I only needed to decide who could carry my message. The problem was that I had no idea at all who it would be. My fatigue finally overcame my anxiety, and I slept a few fitful hours until morning, or at least until we were roused for the hike, which I undertook with dragging, near-useless feet.
When we returned to the ward, we all immediately noticed what w
as different. It took just a heartbeat.
A bottle-green dress lay fanned across Jubilee’s bed, the brightest color I’d seen in what seemed like weeks, along with fine unmentionables, clearly not asylum-issued. We heard her gasp. She rushed forward, throwing off her coral dress almost before she’d stopped running, and pulled on the stays, then the dress over top. Her haste reminded me of a child gobbling a sweet, afraid it might be taken away as suddenly as it appeared. We gathered around to look at her, unsure of whether we should but unable to do anything else.
Immediately, she seemed more alive somehow. It was amazing what difference the dress made. Or was it the dress? Was it something else?
Nettie hunched at Jubilee’s feet and ran her fingers over the hem of the dress, tugging to see if she could make it reach the floor, giggling when she failed, then moving on to the next section of fabric. Jubilee smiled at us over her head, seemingly unbothered.
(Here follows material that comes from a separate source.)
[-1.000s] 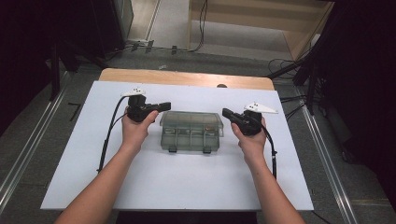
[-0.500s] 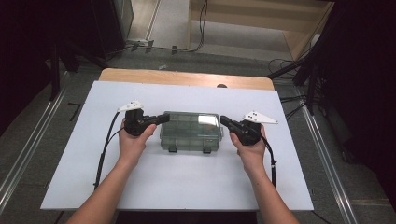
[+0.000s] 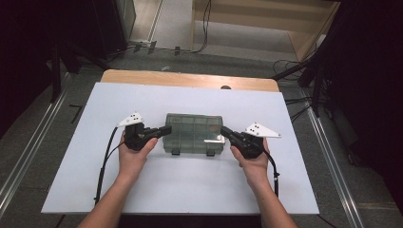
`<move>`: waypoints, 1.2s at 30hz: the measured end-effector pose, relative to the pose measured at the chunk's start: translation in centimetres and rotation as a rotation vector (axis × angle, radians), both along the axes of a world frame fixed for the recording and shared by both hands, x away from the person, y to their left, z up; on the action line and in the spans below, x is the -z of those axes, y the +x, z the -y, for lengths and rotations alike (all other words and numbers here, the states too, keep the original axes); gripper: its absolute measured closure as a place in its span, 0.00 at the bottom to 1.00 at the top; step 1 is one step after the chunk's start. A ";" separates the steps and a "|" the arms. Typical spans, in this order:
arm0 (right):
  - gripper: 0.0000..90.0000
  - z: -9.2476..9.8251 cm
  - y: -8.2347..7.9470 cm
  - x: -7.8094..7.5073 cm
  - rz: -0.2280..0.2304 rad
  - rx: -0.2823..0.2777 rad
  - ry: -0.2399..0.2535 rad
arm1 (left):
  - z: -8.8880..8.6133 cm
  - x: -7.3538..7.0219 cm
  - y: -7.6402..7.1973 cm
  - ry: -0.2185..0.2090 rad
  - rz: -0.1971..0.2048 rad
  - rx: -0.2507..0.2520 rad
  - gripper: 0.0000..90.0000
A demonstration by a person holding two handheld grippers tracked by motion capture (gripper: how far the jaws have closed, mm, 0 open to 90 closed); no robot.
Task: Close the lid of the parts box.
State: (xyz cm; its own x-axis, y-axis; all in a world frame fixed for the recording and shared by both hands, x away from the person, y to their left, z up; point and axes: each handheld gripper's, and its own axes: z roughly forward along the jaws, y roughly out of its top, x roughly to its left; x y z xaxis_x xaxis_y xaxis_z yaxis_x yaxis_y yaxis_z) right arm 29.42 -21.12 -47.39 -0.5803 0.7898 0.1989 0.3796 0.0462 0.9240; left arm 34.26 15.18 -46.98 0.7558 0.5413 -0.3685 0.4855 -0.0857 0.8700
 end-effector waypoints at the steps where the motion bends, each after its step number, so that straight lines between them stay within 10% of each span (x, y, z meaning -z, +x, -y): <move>1: 0.98 -0.1 -0.1 0.1 0.004 -0.001 -0.009 | -0.1 0.2 -0.2 -0.003 0.001 -0.002 1.00; 36: 0.98 -0.6 -2.1 1.7 -0.033 0.007 -0.032 | -0.6 1.6 -2.2 0.000 -0.002 -0.022 1.00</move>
“You look lovely,” I said, reaching out to stroke the fabric of her sleeve. As I suspected, it was soft under my fingers. It seemed like ages since I’d felt fabric that wasn’t so threadbare and worn that it was in danger of falling apart. She grinned at me like the cat that ate the canary.
“It’s my own dress,” she said, “my very own, which I haven’t seen since the mutton shunters picked me off the wharf and brought me in. And you know what that means?”
“Means I may have to slap you for sass?” volunteered Bess, but we ignored her.
“Well, it isn’t to be known for sure, but it’s one of two things. Either someone’s coming to visit, which would be a blessing, except I haven’t any family, so who would visit, right?”
Hazel elbowed in, eyes wide. “What else would it be?”
“Release,” said Jubilee, her face flooding with joy as she let the word escape her lips.
“Would they? Is it your time, do you know?”
“No one knows their time,” said Jubilee, smoothing her skirt over and over. “But didn’t I tell you? Working girls don’t stay forever.”